AMD-Proj organically combines 'memory' and 'gradient projection'. Its core innovation is the adaptive memory-driven selective gradient projection mechanism. Traditional gradient projection methods use fixed strategies, while AMD-Proj maintains memory representations for each learned task (recording parameter directions, task importance, and relationships). It adaptively selects the parameter subspaces to protect based on factors such as the similarity between the current task and historical tasks, improving parameter utilization efficiency and balancing stability and plasticity.
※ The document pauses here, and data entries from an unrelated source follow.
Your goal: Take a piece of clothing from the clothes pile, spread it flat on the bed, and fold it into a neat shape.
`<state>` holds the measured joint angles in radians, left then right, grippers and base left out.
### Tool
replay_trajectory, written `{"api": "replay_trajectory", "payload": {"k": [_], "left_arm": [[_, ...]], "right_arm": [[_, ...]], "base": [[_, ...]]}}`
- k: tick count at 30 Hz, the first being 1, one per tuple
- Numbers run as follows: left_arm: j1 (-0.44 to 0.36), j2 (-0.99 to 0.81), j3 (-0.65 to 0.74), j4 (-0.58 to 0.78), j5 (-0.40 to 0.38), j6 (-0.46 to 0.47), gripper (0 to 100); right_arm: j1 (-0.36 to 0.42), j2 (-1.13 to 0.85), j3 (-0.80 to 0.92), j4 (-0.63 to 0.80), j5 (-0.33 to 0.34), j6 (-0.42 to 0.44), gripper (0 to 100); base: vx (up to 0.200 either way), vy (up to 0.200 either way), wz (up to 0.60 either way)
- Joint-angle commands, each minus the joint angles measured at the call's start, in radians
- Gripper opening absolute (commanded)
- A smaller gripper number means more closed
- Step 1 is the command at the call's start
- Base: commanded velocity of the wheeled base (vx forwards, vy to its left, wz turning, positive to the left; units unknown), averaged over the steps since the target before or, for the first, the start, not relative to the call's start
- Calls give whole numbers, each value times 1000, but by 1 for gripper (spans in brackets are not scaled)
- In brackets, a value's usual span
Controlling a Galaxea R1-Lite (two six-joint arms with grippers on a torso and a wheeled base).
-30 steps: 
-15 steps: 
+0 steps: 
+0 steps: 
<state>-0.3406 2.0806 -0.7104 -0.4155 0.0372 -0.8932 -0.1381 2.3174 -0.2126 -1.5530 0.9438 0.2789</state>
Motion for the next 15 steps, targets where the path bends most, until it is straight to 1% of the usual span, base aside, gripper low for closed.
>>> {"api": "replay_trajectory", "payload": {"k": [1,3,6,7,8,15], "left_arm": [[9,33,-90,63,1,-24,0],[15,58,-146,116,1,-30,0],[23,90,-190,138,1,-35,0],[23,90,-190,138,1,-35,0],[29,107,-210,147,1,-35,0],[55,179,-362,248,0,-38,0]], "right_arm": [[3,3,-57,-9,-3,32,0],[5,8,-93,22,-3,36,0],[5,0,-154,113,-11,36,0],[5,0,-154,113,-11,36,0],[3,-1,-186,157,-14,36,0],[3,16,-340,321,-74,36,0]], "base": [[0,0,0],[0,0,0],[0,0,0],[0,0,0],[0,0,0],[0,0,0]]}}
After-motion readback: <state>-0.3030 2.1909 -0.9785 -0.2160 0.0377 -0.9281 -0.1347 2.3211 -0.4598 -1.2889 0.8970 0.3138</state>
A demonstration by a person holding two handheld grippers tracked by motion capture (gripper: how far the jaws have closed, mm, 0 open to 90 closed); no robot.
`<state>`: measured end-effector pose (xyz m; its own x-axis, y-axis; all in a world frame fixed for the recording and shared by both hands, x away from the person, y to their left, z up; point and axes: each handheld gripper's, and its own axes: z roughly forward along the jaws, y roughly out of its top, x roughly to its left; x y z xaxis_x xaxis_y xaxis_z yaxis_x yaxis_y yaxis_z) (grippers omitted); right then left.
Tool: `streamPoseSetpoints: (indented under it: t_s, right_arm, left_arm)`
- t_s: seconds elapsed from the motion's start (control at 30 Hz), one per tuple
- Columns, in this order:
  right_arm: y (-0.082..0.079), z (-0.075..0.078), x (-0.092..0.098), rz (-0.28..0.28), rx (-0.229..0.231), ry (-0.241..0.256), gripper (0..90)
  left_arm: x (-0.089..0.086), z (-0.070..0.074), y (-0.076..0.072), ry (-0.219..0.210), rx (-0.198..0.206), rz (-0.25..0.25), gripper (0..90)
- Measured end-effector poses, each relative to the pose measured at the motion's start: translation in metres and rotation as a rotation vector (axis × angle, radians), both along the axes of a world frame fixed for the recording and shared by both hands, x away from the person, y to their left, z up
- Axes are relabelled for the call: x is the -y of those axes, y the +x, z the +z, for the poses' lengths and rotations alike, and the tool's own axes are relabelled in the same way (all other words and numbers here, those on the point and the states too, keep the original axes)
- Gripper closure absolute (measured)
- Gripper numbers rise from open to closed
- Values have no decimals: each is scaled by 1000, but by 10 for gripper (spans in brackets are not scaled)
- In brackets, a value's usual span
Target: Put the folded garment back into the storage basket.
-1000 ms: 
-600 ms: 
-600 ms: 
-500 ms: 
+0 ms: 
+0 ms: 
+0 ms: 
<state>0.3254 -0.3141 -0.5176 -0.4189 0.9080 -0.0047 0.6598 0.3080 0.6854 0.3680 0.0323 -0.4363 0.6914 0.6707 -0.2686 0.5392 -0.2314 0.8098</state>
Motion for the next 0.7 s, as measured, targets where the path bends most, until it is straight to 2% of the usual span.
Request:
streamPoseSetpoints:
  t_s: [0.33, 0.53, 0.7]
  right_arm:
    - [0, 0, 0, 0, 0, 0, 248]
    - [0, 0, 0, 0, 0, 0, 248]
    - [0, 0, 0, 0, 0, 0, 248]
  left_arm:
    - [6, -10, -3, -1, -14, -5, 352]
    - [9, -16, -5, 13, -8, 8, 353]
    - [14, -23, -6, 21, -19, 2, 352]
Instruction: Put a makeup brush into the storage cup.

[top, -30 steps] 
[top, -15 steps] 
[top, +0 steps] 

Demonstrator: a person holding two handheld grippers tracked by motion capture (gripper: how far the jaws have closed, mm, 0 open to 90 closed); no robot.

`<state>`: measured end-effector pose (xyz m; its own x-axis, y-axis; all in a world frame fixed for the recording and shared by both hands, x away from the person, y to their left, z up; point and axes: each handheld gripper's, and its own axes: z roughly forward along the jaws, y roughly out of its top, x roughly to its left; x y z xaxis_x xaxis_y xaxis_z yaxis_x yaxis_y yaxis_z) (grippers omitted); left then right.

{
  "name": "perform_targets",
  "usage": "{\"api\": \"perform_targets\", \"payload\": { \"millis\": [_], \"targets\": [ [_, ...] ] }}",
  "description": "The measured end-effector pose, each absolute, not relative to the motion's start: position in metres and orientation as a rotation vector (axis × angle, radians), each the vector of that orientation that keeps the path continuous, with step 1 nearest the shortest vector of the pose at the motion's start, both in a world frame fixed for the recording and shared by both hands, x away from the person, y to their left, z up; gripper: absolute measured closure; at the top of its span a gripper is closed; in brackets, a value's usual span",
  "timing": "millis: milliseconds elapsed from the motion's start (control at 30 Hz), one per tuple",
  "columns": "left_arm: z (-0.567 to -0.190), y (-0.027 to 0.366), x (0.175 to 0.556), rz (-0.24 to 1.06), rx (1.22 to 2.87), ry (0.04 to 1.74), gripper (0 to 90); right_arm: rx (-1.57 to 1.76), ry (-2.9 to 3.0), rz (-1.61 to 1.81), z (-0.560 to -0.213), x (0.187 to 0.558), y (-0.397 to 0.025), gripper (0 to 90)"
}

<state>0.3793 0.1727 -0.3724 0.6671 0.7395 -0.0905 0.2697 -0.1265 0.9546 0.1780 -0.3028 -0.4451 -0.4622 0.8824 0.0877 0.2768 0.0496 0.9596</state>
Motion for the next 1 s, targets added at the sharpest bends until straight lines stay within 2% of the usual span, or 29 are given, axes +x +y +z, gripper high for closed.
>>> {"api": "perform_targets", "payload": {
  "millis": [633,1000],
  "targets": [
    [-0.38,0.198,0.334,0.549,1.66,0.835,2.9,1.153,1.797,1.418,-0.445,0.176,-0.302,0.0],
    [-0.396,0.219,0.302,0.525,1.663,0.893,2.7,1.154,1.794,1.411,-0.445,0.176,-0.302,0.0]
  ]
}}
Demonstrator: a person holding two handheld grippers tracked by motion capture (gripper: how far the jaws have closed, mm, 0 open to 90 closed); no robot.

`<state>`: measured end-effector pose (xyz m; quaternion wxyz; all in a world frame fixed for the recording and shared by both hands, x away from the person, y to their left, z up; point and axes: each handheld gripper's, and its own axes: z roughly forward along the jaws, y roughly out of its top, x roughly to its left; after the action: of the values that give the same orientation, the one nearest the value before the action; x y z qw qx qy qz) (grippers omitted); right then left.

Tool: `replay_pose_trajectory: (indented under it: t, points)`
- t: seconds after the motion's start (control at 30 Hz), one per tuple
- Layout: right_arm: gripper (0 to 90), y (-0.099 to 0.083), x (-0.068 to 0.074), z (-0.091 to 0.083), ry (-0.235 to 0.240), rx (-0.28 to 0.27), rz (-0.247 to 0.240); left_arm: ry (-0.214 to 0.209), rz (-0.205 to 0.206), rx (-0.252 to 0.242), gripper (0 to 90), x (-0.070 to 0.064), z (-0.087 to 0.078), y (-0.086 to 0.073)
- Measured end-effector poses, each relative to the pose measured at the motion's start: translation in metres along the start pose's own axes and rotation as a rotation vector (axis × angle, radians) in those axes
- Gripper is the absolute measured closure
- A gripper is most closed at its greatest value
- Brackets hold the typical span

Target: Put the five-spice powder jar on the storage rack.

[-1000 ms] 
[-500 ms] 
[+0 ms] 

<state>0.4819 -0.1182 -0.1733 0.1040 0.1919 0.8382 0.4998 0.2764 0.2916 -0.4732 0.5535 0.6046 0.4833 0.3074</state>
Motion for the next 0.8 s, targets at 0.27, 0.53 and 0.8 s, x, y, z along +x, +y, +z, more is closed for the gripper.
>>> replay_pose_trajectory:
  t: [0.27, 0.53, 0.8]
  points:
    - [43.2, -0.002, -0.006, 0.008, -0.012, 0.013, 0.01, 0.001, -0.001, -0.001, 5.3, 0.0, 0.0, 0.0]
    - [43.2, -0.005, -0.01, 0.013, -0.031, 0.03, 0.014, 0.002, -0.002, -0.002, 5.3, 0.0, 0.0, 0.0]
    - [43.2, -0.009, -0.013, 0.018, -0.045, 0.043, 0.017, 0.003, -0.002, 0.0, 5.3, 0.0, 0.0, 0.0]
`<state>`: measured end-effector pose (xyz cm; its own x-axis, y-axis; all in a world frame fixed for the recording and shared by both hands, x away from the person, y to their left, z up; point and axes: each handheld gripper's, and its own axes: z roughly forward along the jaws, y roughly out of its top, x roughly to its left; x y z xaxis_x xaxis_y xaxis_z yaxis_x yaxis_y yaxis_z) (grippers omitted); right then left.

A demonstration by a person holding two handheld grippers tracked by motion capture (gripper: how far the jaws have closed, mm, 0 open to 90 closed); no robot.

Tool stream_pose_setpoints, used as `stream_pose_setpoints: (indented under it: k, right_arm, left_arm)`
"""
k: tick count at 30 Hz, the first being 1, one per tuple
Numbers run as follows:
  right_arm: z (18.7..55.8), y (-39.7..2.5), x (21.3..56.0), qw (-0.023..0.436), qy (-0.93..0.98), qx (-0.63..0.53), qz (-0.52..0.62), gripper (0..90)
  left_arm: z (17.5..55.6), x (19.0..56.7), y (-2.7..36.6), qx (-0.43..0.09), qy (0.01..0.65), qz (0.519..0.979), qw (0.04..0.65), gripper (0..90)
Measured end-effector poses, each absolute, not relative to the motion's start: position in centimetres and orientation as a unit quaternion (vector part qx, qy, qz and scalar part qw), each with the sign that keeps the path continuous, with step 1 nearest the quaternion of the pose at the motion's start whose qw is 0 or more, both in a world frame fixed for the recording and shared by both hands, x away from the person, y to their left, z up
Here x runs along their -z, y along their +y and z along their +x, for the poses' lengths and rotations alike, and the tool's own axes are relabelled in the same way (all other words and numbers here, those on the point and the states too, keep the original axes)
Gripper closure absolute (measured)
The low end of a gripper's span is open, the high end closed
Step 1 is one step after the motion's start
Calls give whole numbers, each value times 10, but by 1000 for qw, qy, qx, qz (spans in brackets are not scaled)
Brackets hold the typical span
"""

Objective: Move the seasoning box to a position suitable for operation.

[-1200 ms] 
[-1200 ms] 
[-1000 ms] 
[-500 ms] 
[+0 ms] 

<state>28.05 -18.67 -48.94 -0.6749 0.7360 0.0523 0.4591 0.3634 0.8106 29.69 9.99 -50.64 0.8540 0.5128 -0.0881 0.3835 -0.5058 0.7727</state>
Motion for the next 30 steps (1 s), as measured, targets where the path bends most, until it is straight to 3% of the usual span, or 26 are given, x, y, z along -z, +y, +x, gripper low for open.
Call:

## In-depth Analysis of the AMD-Proj Technical Mechanism

### Hierarchical Gradient Projection Strategy
For different layers of Transformer document understanding models (e.g., LayoutLMv2/v3), independent parameter subspaces are maintained. Shallow layers (low-level features) retain high plasticity, while deep layers (high-level semantics) are more protected, achieving refined control.
### Truncated SVD and Spectral Analysis
Truncated SVD is used to approximate parameter subspaces, reducing storage and filtering noise; spectral analysis is used to determine task complexity and specificity, assisting gradient projection decisions.
### Task Incremental Learning Setup
Optimized for task incremental scenarios, the model sequentially learns clearly defined tasks (e.g., different document types) and uses task identity signals for adaptive decision-making.

## Experimental Validation and Result Analysis of AMD-Proj

### Evaluation Datasets and Benchmarks
Evaluated on four datasets: FUNSD (forms), CORD (receipts), SROIE (invoices), and BuDDIE (business documents). Compared with classic methods (EWC, LwF), document understanding-specific methods (CUBER), and original gradient projection methods (GPM, TRGP).
### Key Findings
AMD-Proj significantly outperforms existing methods in F1 scores across all datasets, with an average improvement of 3-5 percentage points; it has strong anti-forgetting ability, with extremely low performance decay for the earliest tasks.
### Ablation Experiments
Removing the adaptive selection strategy leads to decreased parameter efficiency; removing the memory mechanism causes severe forgetting; hierarchical projection is superior to the global strategy.

## Practical Application Value and Deployment Considerations of AMD-Proj

### Enterprise Document Automation
Supports progressive learning of new document types, avoiding model fragmentation or high costs of retraining, and reducing system maintenance costs.
### Parameter Efficiency and Computational Overhead
Through truncated SVD and selective projection, additional storage requirements are low; there is no extra computational overhead during inference, so latency is not increased.
### Interpretability and Controllability
Understand task representations through the structure of memory subspaces; provides manual intervention interfaces (e.g., adjusting task weights) to meet the needs of high-risk scenarios.

## Limitations and Future Outlook of AMD-Proj

### Limitations
Currently targeted at task incremental learning scenarios; effectiveness in class/domain incremental scenarios remains to be verified; assumes similar task importance and does not incorporate explicit priority control.
### Future Directions
Combine with parameter-efficient fine-tuning techniques (e.g., LoRA, Adapter); extend to continual learning for multimodal large models (e.g., GPT-4V, Gemini); explore task priority control mechanisms.